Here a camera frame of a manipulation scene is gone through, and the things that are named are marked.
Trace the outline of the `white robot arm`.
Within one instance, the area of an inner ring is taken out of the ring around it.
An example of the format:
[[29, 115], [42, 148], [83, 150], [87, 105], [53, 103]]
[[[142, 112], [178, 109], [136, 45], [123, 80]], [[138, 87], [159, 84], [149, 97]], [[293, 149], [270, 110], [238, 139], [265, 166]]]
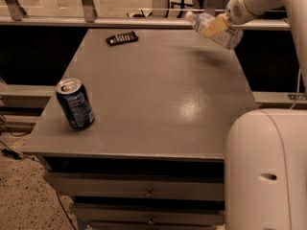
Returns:
[[[307, 75], [307, 0], [230, 0], [211, 36], [284, 7]], [[307, 112], [259, 109], [238, 118], [224, 152], [224, 230], [307, 230]]]

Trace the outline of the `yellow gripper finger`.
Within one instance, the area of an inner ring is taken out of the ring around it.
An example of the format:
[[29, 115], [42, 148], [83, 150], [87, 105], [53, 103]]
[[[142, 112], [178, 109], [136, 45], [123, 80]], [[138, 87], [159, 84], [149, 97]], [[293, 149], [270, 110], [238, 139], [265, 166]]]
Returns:
[[225, 31], [229, 27], [229, 16], [226, 13], [216, 16], [207, 26], [204, 27], [202, 33], [206, 37], [216, 35]]

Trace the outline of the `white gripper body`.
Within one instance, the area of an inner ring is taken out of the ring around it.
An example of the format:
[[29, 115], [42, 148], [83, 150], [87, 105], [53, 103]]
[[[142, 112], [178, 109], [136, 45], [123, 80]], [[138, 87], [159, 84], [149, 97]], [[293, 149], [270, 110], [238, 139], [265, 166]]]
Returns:
[[229, 0], [225, 12], [234, 25], [243, 25], [255, 17], [255, 15], [248, 10], [245, 0]]

Exercise prompt:
For each line above that includes "gripper", make a copy.

Exercise solution:
Trace the outline of the `yellow gripper finger`.
Trace the outline of the `white gripper body`.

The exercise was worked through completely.